Wigan is married, and has two children. His wife, Yael, is Israeli, and he can speak basic Hebrew, which he learned from his wife and from watching Israeli shows on Netflix.

==Career==
Wigan joined the London-based Foreign and Commonwealth Office in 2000. He initially was an Advisor in charge of UK's Economic Policies in the European Union, a position he held for two years. From August 2002 to January 2006, he was the Head of the Political Section at the British Embassy in Tel Aviv, Israel. Wigan subsequently acted as the Head of the Middle East and North Africa Group in London between February 2006 and April 2008. He later was the deputy director for Wider World in the Cabinet Office's Foreign and Defence Policy Secretariat. In March 2010, he was also named as the UK Ambassador to the Democratic Republic of Congo.
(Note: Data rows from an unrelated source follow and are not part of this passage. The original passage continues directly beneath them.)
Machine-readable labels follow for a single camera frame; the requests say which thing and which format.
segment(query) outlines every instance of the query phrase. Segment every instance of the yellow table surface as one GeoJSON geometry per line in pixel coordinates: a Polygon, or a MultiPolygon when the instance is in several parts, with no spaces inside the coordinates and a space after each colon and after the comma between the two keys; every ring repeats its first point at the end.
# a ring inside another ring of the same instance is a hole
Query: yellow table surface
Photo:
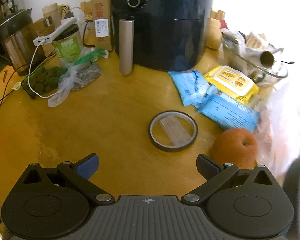
{"type": "MultiPolygon", "coordinates": [[[[206,49],[195,67],[206,73],[218,65],[218,51],[206,49]]],[[[99,170],[90,179],[116,198],[129,195],[177,195],[205,182],[196,170],[196,158],[206,153],[222,132],[213,121],[184,107],[166,72],[135,65],[123,76],[117,55],[100,59],[102,74],[87,87],[73,91],[61,105],[50,108],[47,99],[31,99],[20,88],[0,109],[0,208],[11,188],[32,162],[56,167],[96,153],[99,170]],[[198,124],[198,137],[177,153],[157,149],[149,140],[151,119],[166,110],[183,111],[198,124]]],[[[13,72],[11,66],[6,68],[13,72]]],[[[0,98],[5,84],[0,73],[0,98]]],[[[15,76],[7,91],[16,81],[15,76]]]]}

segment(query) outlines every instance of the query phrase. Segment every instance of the cardboard tube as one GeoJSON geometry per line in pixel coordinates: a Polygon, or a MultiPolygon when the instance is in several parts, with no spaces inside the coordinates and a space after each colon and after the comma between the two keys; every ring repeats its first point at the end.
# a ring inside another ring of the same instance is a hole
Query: cardboard tube
{"type": "Polygon", "coordinates": [[[133,69],[134,20],[119,21],[119,68],[123,75],[133,69]]]}
{"type": "Polygon", "coordinates": [[[269,50],[246,48],[245,58],[264,68],[271,68],[274,64],[274,56],[269,50]]]}

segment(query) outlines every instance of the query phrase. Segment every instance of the clear plastic piece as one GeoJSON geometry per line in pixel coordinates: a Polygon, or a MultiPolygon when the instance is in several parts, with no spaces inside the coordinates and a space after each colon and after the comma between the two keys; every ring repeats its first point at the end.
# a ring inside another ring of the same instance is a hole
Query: clear plastic piece
{"type": "Polygon", "coordinates": [[[183,127],[175,115],[169,115],[160,120],[160,125],[176,147],[181,147],[191,140],[188,131],[183,127]]]}

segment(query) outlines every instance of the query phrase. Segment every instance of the green container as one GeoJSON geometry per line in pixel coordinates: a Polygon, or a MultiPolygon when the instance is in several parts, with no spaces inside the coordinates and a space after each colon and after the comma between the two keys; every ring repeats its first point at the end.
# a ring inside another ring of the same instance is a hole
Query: green container
{"type": "Polygon", "coordinates": [[[82,39],[77,24],[72,24],[52,42],[58,57],[73,62],[80,57],[83,49],[82,39]]]}

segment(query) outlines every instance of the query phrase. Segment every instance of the electric kettle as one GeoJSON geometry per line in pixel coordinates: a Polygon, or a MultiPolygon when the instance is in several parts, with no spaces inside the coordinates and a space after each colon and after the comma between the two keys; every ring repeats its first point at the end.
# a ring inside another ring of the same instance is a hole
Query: electric kettle
{"type": "MultiPolygon", "coordinates": [[[[38,36],[31,18],[31,9],[21,9],[0,22],[0,42],[7,58],[0,54],[0,62],[12,65],[19,76],[28,74],[29,65],[34,54],[33,40],[38,36]]],[[[32,68],[35,69],[45,54],[42,47],[38,48],[32,68]]]]}

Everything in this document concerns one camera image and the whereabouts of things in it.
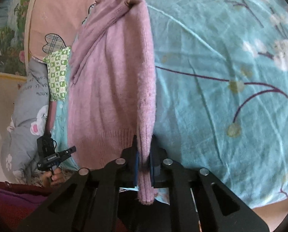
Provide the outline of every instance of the heart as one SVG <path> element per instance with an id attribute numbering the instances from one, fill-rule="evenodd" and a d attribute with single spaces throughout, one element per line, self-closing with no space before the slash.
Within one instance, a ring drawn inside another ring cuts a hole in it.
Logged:
<path id="1" fill-rule="evenodd" d="M 45 36 L 46 45 L 43 46 L 42 50 L 46 54 L 51 54 L 55 51 L 66 48 L 64 40 L 57 34 L 47 34 Z"/>

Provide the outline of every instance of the human hand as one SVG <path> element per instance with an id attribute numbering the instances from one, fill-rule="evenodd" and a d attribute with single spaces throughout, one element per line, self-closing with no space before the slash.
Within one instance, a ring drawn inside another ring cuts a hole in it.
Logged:
<path id="1" fill-rule="evenodd" d="M 51 171 L 45 172 L 41 176 L 41 180 L 44 187 L 55 187 L 65 182 L 61 168 L 59 167 L 54 170 L 54 175 L 52 175 Z"/>

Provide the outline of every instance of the pillow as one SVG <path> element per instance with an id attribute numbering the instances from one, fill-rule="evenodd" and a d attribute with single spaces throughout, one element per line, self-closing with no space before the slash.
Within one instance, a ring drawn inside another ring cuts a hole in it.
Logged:
<path id="1" fill-rule="evenodd" d="M 44 58 L 48 65 L 51 101 L 64 101 L 67 92 L 66 73 L 70 47 L 53 52 Z"/>
<path id="2" fill-rule="evenodd" d="M 27 81 L 14 103 L 7 137 L 0 161 L 6 178 L 29 183 L 38 162 L 37 138 L 43 135 L 49 108 L 49 86 L 46 65 L 31 59 Z"/>

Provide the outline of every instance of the white paw print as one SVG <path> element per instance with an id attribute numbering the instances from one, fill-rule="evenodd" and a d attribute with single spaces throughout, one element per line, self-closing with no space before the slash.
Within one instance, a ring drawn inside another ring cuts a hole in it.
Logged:
<path id="1" fill-rule="evenodd" d="M 10 171 L 12 169 L 12 163 L 11 163 L 12 156 L 9 154 L 5 161 L 7 162 L 7 164 L 6 164 L 7 170 Z"/>

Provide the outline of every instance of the purple cloth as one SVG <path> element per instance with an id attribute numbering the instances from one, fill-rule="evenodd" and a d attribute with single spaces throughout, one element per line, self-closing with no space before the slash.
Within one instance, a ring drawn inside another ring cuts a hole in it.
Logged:
<path id="1" fill-rule="evenodd" d="M 7 202 L 17 207 L 36 209 L 46 198 L 42 195 L 16 194 L 0 189 L 0 202 Z"/>
In June 2013, Wigan was appointed as the UK Ambassador to Somalia, based at the British Embassy in Mogadishu. On 16 March 2015, Harriet Mathews was appointed as Wigan's successor as Ambassador; Wigan was to be transferred to another Diplomatic Service appointment.

From November 2015 to September 2018, Wigan served as Director for Africa at the Foreign and Commonwealth Office.

Wigan was appointed Officer of the Order of the British Empire (OBE) in the 2016 New Year Honours.

Wigan became Britain's ambassador to Israel in June 2019.

In April 2023, he was appointed as the UK High Commissioner to Kenya, replacing Jane Marriott. He took up the position in August 2023.

He was appointed a Commander of the Royal Victorian Order (CVO) on 3 November 2023 in connection to Their Majesties' State Visit to Kenya.